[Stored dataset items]
- - - - - - -

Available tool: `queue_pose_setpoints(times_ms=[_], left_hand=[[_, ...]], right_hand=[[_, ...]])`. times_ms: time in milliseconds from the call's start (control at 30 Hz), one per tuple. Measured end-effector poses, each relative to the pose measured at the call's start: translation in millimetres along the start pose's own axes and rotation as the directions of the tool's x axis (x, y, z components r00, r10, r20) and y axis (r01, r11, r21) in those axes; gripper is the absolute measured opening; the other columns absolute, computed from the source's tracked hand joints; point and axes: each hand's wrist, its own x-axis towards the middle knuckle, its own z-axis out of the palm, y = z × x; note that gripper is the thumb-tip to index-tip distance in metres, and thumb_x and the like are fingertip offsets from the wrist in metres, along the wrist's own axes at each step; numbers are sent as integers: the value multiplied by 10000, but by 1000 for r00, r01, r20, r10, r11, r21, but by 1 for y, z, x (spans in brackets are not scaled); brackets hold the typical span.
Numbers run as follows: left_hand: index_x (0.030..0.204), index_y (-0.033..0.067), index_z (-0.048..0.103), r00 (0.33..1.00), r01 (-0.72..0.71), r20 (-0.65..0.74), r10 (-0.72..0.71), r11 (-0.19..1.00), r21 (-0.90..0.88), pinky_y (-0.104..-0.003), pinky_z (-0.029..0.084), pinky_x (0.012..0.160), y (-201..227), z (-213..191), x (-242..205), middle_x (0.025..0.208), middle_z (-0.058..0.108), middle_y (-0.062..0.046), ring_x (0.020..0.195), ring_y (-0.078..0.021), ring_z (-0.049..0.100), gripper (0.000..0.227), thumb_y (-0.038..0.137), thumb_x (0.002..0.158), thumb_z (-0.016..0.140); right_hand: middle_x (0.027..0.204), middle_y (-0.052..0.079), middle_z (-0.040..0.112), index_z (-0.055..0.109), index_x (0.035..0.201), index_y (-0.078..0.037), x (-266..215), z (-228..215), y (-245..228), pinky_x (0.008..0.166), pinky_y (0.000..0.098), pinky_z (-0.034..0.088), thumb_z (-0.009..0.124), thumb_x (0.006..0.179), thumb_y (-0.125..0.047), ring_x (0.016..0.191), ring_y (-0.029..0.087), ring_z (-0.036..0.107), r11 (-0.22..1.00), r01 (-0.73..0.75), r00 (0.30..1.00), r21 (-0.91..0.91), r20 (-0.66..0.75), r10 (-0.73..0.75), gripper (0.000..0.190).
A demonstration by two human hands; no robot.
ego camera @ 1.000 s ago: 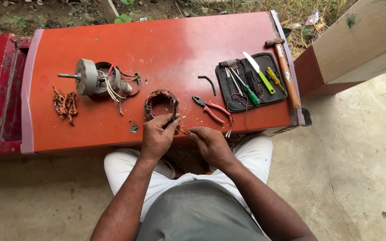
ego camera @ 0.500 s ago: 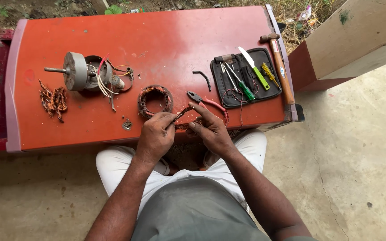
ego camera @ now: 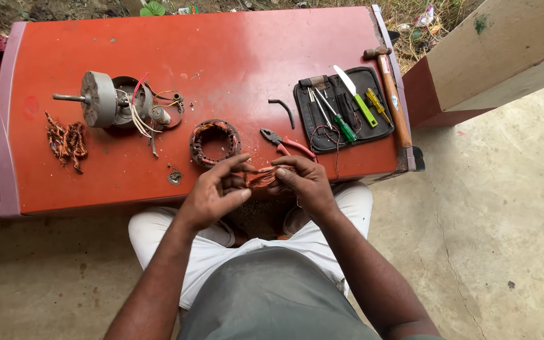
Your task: The recorder is shown using pliers and hands to extract copper wiring from a motor's stator coil.
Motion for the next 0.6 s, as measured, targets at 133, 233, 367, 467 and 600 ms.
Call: queue_pose_setpoints(times_ms=[133,233,367,467,600], left_hand=[[1383,16,560,970,-244,36,242,951,192,-344,575,935,11,3,-10,1250,635,-157,1092,-293,675,617,53,810,786],[1343,-1,631,857,-456,124,500,622,636,-351,594,894,2,1,-11,1189,665,-160,1044,-305,710,541,34,825,785],[1320,-5,652,774,-530,290,563,324,784,-366,603,834,4,-9,-9,1106,673,-126,967,-277,713,478,4,847,714],[1284,-26,664,756,-568,389,527,231,790,-370,597,779,8,-16,-10,1082,676,-128,916,-271,711,444,34,845,700],[1179,-47,690,800,-557,427,421,258,789,-364,576,662,2,-16,-12,951,691,-121,772,-255,702,352,137,880,708]], right_hand=[[935,117,751,661,1216,43,-3,8,2,717,303,632,631,1006,-82,761,180,750,986,-48,998,158,-39,55,246],[917,124,743,658,1202,43,-6,14,9,703,305,630,627,1007,-91,744,186,747,959,-110,993,262,-21,120,239],[892,123,734,666,1207,54,-11,9,13,678,287,610,641,1007,-94,712,166,726,944,-231,972,234,4,237,250],[882,105,737,681,1212,51,-12,6,3,660,281,602,645,1000,-105,702,143,710,933,-340,940,120,52,336,265],[899,64,743,715,1222,8,-20,7,4,693,293,605,661,1010,-117,761,129,701,930,-224,966,-293,61,252,252]])
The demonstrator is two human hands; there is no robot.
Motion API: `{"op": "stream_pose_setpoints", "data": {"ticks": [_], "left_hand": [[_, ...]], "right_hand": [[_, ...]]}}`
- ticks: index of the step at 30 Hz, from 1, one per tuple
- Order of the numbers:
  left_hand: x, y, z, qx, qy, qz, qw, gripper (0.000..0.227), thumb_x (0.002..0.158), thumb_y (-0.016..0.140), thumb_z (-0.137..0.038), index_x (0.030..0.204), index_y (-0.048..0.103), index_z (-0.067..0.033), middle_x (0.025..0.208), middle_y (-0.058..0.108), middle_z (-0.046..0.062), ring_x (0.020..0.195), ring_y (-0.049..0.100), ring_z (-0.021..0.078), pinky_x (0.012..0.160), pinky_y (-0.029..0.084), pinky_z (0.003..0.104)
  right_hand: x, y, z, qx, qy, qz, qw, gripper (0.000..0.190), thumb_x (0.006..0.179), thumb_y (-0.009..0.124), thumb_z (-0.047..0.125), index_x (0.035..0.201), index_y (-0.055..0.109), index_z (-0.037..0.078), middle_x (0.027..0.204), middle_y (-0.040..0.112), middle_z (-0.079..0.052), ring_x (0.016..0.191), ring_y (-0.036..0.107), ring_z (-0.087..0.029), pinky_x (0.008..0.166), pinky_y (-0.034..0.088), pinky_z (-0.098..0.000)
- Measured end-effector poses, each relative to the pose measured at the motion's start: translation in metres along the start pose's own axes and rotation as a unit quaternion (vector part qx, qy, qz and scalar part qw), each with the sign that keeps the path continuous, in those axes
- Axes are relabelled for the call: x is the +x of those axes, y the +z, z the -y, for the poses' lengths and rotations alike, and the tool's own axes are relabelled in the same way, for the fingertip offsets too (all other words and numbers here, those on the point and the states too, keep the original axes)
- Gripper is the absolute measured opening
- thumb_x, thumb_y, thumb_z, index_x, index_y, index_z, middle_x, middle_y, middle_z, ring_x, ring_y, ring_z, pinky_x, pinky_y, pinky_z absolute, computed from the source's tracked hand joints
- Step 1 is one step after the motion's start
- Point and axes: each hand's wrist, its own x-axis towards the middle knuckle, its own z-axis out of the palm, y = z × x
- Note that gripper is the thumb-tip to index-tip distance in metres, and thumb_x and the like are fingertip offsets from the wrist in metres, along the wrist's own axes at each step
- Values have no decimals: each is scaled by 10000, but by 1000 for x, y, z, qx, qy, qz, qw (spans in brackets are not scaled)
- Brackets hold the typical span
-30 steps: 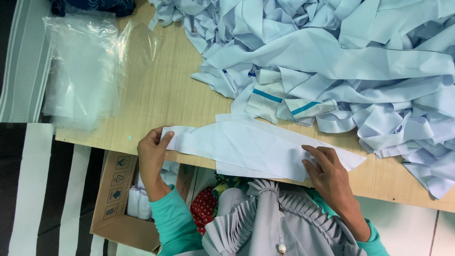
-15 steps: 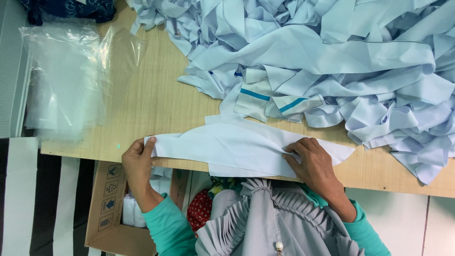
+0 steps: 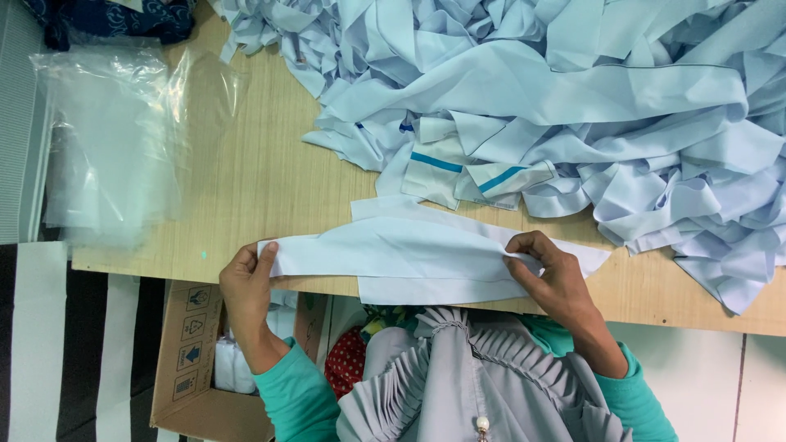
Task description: The person folds individual strips of white fabric by hand, rolls them into bundles, and places them into plastic bags before storing the bags in a cardboard box.
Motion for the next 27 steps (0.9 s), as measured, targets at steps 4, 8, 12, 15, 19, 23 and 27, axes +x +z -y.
{"op": "stream_pose_setpoints", "data": {"ticks": [4, 8, 12, 15, 19, 23, 27], "left_hand": [[-2, 5, 1, -26, -10, 12, 1000, 232, 1027, 723, -262, 1114, 757, -49, 884, 740, 123, 782, 619, 160, 664, 578, 345], [-1, 6, 6, -31, -10, 16, 999, 256, 1028, 718, -264, 1119, 752, -27, 871, 738, 163, 747, 643, 178, 634, 601, 346], [-3, 10, 6, 12, -1, 8, 1000, 269, 1038, 705, -255, 1162, 741, -19, 956, 740, 193, 835, 654, 217, 686, 600, 406], [-29, 18, -36, 94, 72, -36, 992, 337, 982, 742, -172, 1250, 682, 23, 1144, 631, 244, 1045, 584, 369, 870, 508, 538], [-52, 53, -41, 157, 321, 11, 934, 587, 865, 838, -232, 1379, 598, -82, 1373, 486, 219, 1225, 546, 427, 1020, 472, 581], [-90, 116, -54, 118, 390, 186, 894, 703, 844, 837, -288, 1464, 535, -149, 1439, 498, 186, 1350, 485, 375, 1096, 406, 536], [-101, 162, -47, 122, 478, 153, 856, 620, 915, 752, -175, 1483, 507, -123, 1327, 575, 121, 1177, 610, 293, 913, 523, 431]], "right_hand": [[1, -3, 9, 34, 15, -7, 999, 319, 920, 689, 35, 1236, 691, 75, 887, 734, -228, 855, 711, -363, 823, 554, -491], [2, -1, 22, 23, 11, -8, 1000, 350, 931, 680, 24, 1278, 676, 68, 899, 736, -233, 850, 720, -358, 818, 557, -483], [6, -7, 17, 74, 22, 1, 997, 386, 935, 680, 45, 1320, 653, 67, 920, 734, -232, 882, 712, -342, 840, 558, -489], [10, -8, 8, 145, 35, 0, 989, 420, 921, 689, 40, 1338, 640, 42, 930, 732, -218, 869, 693, -290, 802, 573, -451], [11, 0, 1, 229, 40, -14, 972, 476, 887, 716, 14, 1352, 620, 4, 949, 727, -204, 840, 682, -239, 746, 593, -388], [15, 14, 26, 253, 19, 2, 967, 488, 877, 727, 15, 1352, 614, -1, 951, 727, -192, 829, 688, -222, 718, 605, -370], [14, 28, 48, 274, -25, 36, 961, 450, 893, 717, 5, 1336, 634, 2, 982, 755, -194, 857, 706, -204, 734, 616, -365]]}}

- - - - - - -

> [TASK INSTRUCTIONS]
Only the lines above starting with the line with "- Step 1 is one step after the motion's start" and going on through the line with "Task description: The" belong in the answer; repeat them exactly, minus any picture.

> [WRITTEN SOLUTION]
- Step 1 is one step after the motion's start
- Point and axes: each hand's wrist, its own x-axis towards the middle knuckle, its own z-axis out of the palm, y = z × x
- Note that gripper is the thumb-tip to index-tip distance in metres, and thumb_x and the like are fingertip offsets from the wrist in metres, along the wrist's own axes at each step
- Values have no decimals: each is scaled by 10000, but by 1000 for x, y, z, qx, qy, qz, qw (spans in brackets are not scaled)
- Brackets hold the typical span
-30 steps: 
-15 steps: 
+0 steps: 
Task description: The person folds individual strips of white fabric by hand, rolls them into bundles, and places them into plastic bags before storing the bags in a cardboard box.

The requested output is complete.